### WHAT THIS TASK INVOLVES
Would you copy each line of the records that includes the word "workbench"?

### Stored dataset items
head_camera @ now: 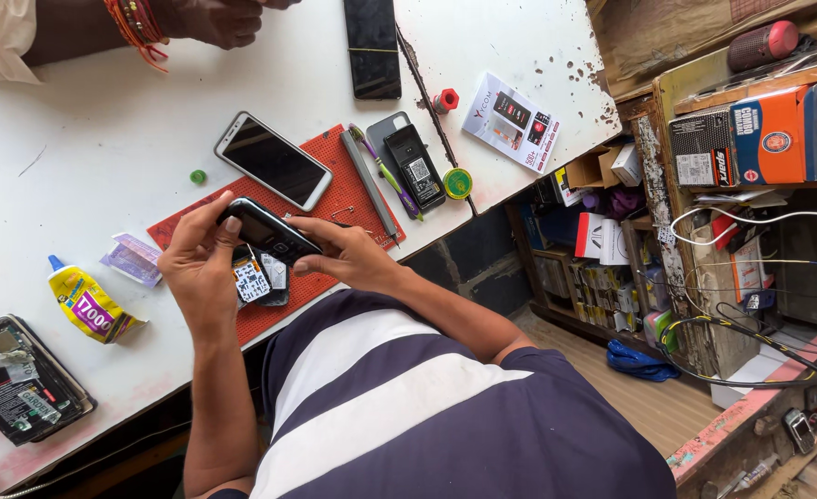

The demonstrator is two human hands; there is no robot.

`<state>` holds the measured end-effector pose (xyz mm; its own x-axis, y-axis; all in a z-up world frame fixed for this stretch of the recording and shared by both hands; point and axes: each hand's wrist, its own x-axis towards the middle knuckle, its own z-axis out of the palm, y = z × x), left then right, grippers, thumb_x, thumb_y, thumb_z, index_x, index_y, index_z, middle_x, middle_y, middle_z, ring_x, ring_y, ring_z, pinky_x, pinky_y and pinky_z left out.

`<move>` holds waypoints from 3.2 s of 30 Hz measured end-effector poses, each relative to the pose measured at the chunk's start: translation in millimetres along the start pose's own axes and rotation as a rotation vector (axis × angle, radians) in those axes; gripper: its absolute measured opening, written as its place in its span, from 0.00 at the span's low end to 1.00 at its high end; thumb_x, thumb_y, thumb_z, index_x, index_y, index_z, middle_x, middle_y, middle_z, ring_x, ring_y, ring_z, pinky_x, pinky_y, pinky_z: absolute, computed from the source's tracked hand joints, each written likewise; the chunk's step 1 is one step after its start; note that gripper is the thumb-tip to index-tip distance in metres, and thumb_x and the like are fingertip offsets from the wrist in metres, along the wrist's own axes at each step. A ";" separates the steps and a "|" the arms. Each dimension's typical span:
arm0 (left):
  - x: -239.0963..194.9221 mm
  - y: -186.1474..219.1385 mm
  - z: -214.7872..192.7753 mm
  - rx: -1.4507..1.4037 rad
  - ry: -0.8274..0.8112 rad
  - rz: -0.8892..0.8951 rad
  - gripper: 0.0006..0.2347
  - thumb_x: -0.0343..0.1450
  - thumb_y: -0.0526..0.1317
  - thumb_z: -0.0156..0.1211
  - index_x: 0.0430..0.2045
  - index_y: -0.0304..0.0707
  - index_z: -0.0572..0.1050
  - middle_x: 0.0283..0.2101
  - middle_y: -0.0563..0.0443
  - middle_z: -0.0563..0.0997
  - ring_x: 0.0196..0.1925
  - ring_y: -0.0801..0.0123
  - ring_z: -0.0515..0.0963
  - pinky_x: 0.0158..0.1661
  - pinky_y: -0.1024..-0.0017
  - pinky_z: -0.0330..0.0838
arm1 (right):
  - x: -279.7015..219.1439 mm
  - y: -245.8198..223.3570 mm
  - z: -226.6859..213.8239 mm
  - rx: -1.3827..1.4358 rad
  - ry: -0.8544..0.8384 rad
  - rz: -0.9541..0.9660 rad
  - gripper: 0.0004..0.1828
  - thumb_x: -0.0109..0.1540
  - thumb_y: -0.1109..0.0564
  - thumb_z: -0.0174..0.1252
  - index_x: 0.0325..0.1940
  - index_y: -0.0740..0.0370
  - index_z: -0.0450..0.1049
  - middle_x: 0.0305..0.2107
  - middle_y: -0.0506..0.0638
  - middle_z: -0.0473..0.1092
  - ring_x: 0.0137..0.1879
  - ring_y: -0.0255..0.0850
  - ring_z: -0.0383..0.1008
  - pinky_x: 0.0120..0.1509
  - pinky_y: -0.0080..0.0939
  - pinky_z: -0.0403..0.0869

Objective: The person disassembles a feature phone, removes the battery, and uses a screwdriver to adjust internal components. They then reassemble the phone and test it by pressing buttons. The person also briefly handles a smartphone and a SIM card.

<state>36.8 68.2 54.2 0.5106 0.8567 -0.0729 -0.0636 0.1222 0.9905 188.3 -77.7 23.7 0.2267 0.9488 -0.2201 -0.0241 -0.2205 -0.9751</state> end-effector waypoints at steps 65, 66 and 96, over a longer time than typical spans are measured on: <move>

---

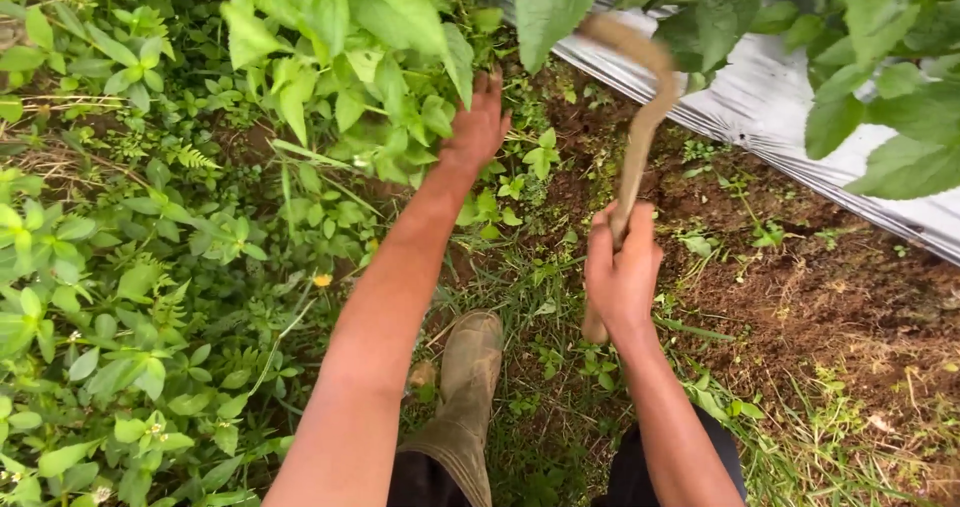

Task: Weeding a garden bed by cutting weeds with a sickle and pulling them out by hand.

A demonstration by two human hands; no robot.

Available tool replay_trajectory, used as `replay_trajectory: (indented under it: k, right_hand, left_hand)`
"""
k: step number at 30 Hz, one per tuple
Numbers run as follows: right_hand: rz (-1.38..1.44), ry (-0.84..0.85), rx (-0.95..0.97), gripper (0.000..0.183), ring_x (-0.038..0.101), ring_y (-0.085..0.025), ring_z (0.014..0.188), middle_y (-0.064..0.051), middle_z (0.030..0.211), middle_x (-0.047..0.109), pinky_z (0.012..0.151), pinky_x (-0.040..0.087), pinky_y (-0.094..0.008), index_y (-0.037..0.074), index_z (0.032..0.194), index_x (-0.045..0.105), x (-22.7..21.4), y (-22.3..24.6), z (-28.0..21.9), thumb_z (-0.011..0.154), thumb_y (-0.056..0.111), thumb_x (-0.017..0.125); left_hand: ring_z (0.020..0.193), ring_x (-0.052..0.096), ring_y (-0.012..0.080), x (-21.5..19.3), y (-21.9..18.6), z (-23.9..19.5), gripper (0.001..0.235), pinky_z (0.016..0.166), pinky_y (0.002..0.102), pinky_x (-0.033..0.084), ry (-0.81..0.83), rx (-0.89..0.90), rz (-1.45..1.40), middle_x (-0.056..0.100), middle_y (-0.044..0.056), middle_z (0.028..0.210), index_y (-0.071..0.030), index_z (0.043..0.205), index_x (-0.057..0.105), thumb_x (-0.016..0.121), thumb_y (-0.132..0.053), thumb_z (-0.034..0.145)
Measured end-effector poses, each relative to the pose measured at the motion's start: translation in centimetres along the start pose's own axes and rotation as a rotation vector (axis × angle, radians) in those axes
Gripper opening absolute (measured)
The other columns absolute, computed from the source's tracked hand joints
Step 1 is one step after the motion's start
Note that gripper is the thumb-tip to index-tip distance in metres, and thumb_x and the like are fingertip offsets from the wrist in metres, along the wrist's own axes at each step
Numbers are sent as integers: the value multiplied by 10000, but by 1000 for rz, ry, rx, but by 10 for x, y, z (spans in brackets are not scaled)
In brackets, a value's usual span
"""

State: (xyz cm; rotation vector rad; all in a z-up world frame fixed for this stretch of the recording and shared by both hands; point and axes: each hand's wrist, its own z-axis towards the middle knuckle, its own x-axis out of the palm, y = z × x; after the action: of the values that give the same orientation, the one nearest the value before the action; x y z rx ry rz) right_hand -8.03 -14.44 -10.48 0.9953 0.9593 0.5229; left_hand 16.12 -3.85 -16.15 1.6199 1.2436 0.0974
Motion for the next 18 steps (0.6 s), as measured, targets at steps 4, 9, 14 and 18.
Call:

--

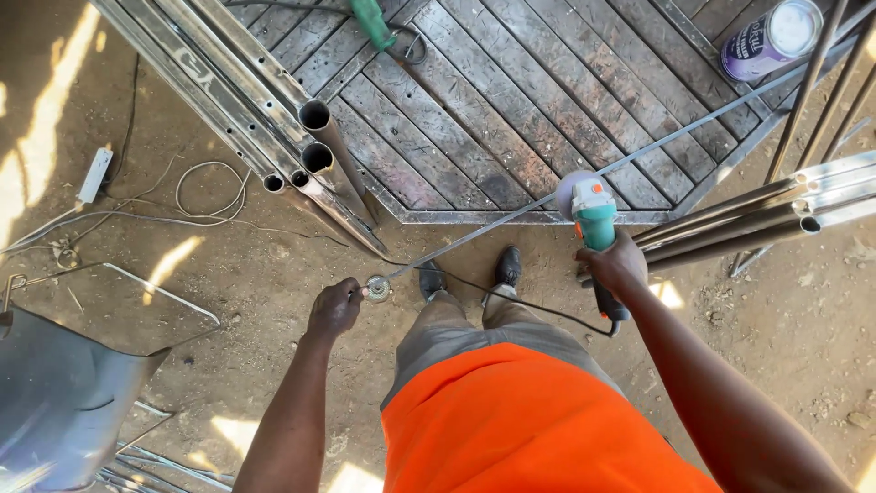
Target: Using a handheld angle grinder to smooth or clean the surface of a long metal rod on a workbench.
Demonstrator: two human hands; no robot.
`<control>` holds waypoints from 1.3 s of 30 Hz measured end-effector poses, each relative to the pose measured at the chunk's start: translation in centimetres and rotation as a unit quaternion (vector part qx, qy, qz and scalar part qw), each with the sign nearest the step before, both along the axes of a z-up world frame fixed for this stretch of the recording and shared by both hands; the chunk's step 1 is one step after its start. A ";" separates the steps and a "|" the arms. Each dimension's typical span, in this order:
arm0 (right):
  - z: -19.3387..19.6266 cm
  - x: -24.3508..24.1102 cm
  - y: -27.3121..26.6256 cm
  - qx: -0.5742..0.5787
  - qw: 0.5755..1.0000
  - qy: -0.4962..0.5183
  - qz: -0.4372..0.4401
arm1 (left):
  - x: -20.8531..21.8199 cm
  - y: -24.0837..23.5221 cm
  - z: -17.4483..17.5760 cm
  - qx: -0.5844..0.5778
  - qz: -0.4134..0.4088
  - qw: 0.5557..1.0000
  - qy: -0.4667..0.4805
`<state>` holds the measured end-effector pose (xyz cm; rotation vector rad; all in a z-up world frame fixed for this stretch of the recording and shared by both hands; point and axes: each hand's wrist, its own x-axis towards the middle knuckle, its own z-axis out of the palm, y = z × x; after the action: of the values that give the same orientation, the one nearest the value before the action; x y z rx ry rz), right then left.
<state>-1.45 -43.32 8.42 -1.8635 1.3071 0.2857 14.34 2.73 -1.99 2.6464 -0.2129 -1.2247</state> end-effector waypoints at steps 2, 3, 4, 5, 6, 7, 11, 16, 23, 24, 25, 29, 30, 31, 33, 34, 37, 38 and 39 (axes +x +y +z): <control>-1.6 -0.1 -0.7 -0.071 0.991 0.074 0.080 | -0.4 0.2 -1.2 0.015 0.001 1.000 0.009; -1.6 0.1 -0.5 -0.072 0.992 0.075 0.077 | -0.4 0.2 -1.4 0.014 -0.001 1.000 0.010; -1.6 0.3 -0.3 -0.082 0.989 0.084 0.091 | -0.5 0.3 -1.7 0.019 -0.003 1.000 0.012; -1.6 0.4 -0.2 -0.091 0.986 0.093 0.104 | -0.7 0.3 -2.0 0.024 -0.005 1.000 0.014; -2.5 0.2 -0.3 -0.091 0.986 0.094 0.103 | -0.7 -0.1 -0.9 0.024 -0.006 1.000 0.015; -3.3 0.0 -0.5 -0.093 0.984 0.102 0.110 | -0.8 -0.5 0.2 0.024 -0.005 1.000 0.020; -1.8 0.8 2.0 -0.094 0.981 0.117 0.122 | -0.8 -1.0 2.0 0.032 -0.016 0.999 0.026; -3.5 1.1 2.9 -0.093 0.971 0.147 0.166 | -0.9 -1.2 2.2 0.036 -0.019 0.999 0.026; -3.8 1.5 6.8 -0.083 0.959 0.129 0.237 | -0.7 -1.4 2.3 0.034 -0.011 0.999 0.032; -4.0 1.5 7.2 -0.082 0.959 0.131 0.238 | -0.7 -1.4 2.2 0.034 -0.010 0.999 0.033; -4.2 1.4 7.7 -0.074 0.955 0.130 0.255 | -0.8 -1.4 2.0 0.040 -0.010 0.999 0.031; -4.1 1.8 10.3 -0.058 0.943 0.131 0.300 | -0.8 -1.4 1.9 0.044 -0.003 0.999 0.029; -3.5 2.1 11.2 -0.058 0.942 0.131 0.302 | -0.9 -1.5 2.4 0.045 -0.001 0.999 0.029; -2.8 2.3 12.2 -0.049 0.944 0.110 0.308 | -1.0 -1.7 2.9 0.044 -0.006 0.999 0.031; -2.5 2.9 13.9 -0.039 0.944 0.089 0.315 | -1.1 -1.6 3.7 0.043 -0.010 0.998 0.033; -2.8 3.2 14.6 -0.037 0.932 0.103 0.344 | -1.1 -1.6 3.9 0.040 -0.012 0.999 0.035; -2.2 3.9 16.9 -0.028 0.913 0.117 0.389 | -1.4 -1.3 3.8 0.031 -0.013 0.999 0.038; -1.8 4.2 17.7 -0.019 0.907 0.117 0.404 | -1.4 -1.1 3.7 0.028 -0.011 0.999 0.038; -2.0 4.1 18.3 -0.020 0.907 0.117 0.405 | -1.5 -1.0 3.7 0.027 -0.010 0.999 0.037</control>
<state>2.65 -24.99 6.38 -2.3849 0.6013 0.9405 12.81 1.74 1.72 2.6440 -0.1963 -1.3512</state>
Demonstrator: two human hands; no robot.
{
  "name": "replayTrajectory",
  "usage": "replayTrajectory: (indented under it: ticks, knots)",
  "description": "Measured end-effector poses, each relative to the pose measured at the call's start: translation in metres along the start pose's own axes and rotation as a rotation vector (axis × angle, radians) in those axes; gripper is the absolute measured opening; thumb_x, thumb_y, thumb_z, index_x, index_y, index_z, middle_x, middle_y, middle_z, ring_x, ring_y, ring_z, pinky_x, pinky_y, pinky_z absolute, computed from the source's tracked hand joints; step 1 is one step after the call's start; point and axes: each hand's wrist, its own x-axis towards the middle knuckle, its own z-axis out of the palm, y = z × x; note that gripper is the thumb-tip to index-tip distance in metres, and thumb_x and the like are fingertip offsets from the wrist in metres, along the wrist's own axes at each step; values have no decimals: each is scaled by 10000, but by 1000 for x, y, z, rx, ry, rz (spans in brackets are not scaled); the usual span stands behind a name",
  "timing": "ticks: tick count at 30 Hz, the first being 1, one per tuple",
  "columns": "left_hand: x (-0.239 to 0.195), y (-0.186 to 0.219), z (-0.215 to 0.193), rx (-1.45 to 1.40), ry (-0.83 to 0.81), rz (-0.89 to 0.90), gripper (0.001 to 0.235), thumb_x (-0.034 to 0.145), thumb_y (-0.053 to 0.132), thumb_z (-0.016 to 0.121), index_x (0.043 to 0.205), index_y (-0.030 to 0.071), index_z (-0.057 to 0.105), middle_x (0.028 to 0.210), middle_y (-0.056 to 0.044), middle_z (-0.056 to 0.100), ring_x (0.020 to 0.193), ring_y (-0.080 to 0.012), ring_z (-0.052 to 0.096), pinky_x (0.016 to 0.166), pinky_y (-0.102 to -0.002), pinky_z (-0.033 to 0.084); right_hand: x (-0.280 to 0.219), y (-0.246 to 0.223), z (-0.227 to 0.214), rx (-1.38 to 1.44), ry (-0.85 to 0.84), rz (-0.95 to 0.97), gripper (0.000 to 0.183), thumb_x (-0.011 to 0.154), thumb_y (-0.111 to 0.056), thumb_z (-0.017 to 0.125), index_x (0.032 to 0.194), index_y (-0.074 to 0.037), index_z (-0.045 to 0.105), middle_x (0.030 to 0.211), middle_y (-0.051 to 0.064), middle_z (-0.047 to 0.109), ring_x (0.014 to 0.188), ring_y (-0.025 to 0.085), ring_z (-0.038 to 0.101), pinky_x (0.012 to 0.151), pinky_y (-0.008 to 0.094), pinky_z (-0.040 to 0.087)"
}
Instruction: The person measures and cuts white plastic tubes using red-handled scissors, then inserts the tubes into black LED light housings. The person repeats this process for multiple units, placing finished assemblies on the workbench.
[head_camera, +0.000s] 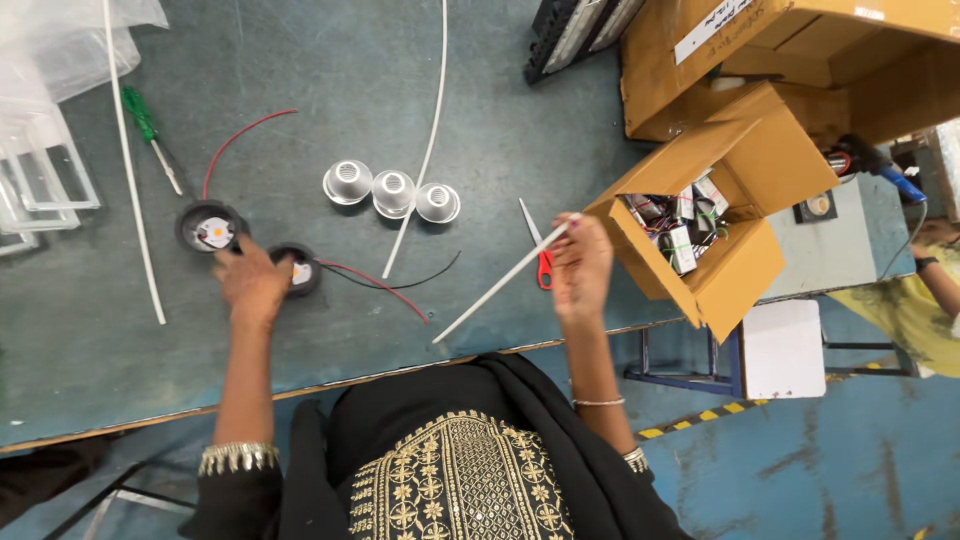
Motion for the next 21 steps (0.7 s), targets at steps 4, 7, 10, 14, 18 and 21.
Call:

### TASK RESPONSE
Target: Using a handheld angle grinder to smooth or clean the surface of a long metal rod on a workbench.
Instruction: The person measures and cuts white plastic tubes using red-handled scissors, then inserts the tubes into black LED light housings. The person repeats this process for multiple units, placing finished assemblies on the workbench.

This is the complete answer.